Re: [ZODB-Dev] Python properties on Persistent objects

2009-12-17 Thread Martin Aspeli
Mikko Ohtamaa wrote:
 This isn't right: a z3c.form form is just a view like any other. It is
 looked up on the context and the request. In Dexterity (which I assume
 you're using?), that's going to be the content object.

 Sorry, I think I mixed with zope.formlib. In any case I hope to find
 the answer to the orignal question.

 The original pattern which I copied is is here:
 http://code.google.com/p/getpaid/source/browse/Products.PloneGetPaid/trunk/Products/PloneGetPaid/preferences.py

That code is insane. Really insane. It's generating classes and doing 
custom adapter factories that inject a _v_ variable into a persistent 
object temporarily. I wouldn't try to copy it at all. I would run away.

I *think* what may be happening here is that most of the vocabularies in 
plone.app.vocabularies have code like this:

context = getattr(context, 'context', context)

This hack is there to support the IAdding view use case where the 
context of the add form is another view and the first real content 
object from which you can acquire stuff is self.context.context. We're 
moving away from that in favour of not acquiring tools and not using 
views-on-views, which are evil anyway. Hence, the 'context' property in 
StoreSettings, which I presume is used as the context for a form, is 
being cajoled into being the Plone site root.
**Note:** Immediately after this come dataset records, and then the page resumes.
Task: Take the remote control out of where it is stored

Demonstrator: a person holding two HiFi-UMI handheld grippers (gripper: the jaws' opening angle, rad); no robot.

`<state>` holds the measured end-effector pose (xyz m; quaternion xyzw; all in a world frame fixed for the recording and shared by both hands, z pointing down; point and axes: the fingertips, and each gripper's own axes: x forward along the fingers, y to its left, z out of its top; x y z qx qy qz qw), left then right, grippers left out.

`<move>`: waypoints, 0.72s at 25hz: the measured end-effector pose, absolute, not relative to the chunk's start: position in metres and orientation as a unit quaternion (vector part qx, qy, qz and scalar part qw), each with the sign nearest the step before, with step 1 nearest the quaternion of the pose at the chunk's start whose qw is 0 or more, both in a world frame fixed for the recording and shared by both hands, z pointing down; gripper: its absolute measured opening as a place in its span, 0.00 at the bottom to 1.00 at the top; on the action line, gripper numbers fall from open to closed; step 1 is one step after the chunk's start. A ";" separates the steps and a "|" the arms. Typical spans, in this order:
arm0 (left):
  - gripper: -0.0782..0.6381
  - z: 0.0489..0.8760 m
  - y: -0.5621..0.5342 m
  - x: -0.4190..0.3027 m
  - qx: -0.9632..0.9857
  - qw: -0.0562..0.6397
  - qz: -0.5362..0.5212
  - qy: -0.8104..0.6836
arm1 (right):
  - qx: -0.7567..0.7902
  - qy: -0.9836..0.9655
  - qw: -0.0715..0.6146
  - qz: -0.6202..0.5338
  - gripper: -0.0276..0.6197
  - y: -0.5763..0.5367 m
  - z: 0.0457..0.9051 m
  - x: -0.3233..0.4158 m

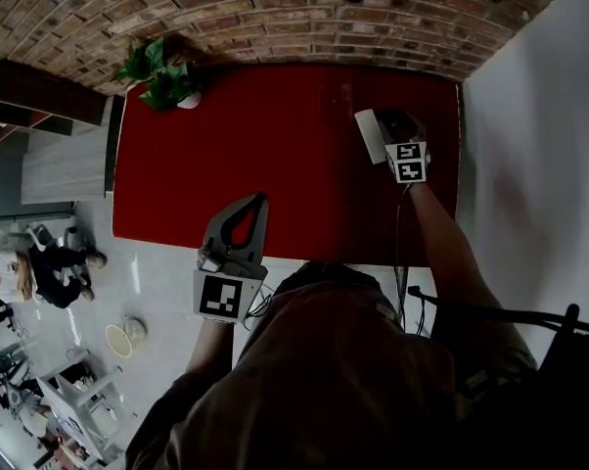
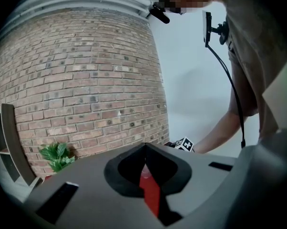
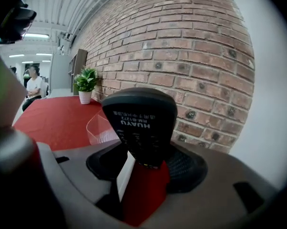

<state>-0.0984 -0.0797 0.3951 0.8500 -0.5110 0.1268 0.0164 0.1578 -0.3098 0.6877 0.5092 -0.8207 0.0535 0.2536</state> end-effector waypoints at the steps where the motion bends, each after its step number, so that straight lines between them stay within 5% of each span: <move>1: 0.12 0.395 -0.080 -0.099 0.849 0.015 0.127 -0.512 | 0.512 -0.819 0.250 0.063 0.43 -0.310 0.688 0.160; 18: 0.12 0.402 -0.077 -0.094 0.853 0.012 0.128 -0.506 | 0.493 -0.786 0.346 0.144 0.42 -0.285 0.735 0.181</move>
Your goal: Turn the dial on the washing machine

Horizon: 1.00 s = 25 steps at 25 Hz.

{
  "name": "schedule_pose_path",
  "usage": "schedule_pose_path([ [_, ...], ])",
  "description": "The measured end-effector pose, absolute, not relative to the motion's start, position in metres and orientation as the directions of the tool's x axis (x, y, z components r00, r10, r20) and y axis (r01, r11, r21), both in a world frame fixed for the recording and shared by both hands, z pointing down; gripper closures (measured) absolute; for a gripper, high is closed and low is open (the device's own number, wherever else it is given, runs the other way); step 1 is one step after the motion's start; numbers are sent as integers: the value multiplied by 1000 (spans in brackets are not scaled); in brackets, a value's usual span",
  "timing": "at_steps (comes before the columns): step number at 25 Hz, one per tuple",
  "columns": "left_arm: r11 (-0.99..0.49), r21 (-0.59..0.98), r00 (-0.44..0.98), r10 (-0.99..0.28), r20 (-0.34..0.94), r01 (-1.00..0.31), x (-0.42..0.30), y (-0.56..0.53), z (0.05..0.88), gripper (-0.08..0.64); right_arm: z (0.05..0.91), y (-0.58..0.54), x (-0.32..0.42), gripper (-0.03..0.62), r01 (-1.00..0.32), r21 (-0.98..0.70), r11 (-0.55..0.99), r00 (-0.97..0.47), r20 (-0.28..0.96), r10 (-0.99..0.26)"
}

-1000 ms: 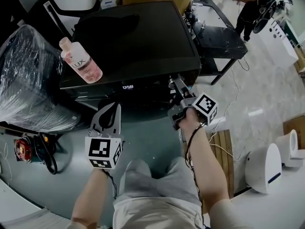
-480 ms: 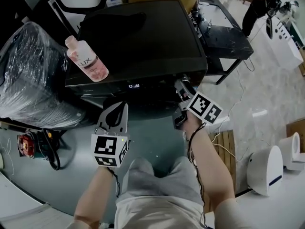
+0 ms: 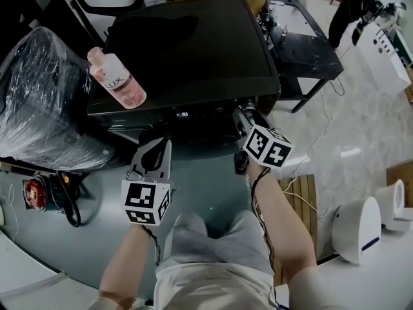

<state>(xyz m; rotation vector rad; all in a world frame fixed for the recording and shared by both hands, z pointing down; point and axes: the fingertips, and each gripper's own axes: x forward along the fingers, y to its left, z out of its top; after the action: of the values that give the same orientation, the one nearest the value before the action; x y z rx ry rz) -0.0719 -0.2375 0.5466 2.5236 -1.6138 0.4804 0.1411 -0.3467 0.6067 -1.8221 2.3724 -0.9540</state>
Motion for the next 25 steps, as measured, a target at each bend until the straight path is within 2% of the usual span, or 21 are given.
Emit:
schedule_pose_path([
  [4, -427, -77, 382, -864, 328, -901, -75, -236, 544, 541, 606, -346, 140, 295, -919, -363, 152, -294, 377, -878],
  [8, -436, -138, 377, -870, 320, -889, -73, -237, 538, 541, 605, -346, 139, 295, -945, -283, 167, -271, 385, -882],
  [13, -454, -171, 390, -867, 308, -874, -69, -234, 533, 541, 605, -345, 137, 295, -978, -91, 188, -209, 409, -888],
  [16, -465, -177, 398, -861, 316, -867, -68, -233, 534, 541, 604, -345, 135, 295, -978, 26, 206, -177, 413, -893],
  [25, -460, -156, 398, -863, 312, -874, -72, -236, 532, 541, 599, -345, 127, 295, -939, 222, 262, -149, 423, -893],
])
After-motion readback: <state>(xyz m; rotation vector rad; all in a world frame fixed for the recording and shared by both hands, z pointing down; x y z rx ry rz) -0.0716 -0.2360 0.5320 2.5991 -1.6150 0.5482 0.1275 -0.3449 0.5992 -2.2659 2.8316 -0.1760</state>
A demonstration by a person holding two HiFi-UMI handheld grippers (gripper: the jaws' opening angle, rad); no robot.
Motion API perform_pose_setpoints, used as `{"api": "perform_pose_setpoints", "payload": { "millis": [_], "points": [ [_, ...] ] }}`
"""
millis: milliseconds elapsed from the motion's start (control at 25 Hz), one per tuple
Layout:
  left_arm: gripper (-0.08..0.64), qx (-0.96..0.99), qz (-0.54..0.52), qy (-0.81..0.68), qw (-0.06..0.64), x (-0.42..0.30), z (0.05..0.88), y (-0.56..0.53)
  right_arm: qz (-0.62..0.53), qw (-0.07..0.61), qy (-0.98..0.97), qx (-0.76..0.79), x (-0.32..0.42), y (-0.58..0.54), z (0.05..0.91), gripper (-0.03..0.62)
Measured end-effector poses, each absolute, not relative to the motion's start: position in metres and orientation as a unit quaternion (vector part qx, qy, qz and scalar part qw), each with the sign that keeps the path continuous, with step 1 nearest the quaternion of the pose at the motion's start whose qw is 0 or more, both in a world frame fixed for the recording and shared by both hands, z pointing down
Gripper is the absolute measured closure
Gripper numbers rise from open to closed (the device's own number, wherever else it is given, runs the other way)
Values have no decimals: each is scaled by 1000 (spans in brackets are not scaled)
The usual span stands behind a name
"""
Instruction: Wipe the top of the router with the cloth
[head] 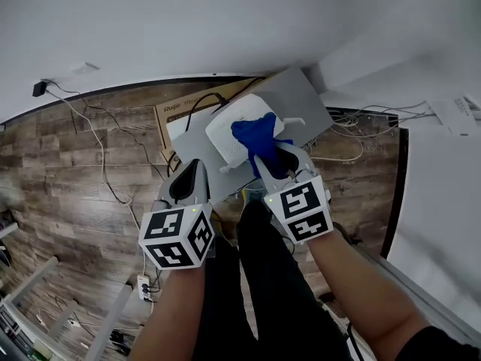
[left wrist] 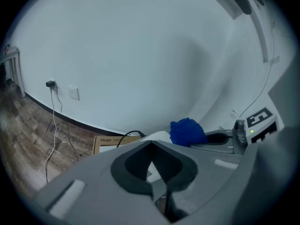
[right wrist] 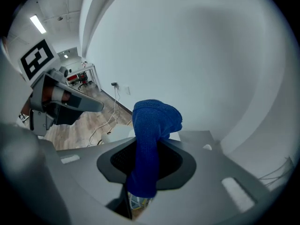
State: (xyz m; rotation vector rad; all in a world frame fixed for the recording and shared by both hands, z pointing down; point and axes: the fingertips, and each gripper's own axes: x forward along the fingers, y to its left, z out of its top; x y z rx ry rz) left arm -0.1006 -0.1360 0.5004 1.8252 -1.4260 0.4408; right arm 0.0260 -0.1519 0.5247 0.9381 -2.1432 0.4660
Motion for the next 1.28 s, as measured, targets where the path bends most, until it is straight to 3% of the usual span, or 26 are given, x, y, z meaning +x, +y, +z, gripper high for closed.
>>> {"api": "perform_pose_setpoints", "payload": {
  "millis": [320, 680, 1280],
  "points": [
    [558, 656, 158, -610, 415, -117, 537, -144, 184, 418, -848, 270, -11, -166, 591, 468],
    [558, 604, 134, -658, 429, -151, 548, -146, 151, 430, -870, 188, -53, -174, 603, 468],
    [558, 671, 174, -605, 392, -119, 529, -172, 196, 437, -813, 333, 49, -178, 607, 466]
  ]
}}
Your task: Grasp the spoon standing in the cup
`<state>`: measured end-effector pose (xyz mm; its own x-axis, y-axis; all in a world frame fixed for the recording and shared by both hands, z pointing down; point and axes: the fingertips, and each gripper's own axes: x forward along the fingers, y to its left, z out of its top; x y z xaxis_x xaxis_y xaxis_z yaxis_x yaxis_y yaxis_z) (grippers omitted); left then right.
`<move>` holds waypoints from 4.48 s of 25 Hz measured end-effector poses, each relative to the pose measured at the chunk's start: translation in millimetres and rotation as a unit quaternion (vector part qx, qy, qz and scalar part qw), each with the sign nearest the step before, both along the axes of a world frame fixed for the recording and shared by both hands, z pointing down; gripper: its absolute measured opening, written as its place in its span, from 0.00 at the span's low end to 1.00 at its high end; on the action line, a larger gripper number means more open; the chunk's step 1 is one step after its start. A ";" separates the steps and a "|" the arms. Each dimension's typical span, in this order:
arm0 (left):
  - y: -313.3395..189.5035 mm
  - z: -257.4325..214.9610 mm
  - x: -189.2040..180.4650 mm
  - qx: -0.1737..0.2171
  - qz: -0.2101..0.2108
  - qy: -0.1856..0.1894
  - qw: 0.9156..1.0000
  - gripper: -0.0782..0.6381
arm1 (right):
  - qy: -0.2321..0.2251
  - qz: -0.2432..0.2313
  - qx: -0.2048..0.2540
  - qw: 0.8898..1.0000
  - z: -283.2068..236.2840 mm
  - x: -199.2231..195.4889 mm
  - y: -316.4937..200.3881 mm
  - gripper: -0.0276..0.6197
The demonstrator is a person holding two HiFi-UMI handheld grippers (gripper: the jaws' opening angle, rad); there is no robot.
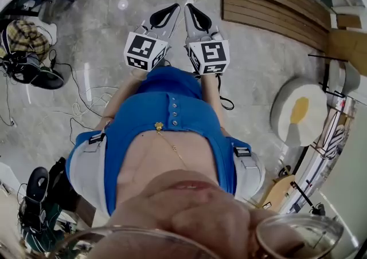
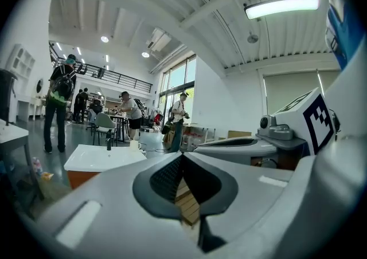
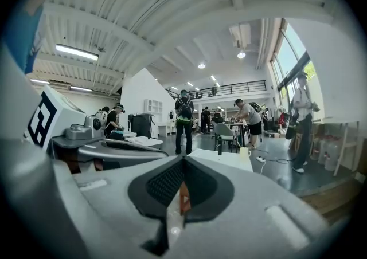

But that's using a hack to 
trick a hack into doing different hackery.

This is getting far off topic for the ZODB list, but if you can explain 
what problem you're actually trying to solve, I'm sure we can come up 
with a suggestion that is less of an architecture spacewalk.

When you start having to ask the ZODB list, maybe it's time to think 
whether you could find a simpler solution. :-)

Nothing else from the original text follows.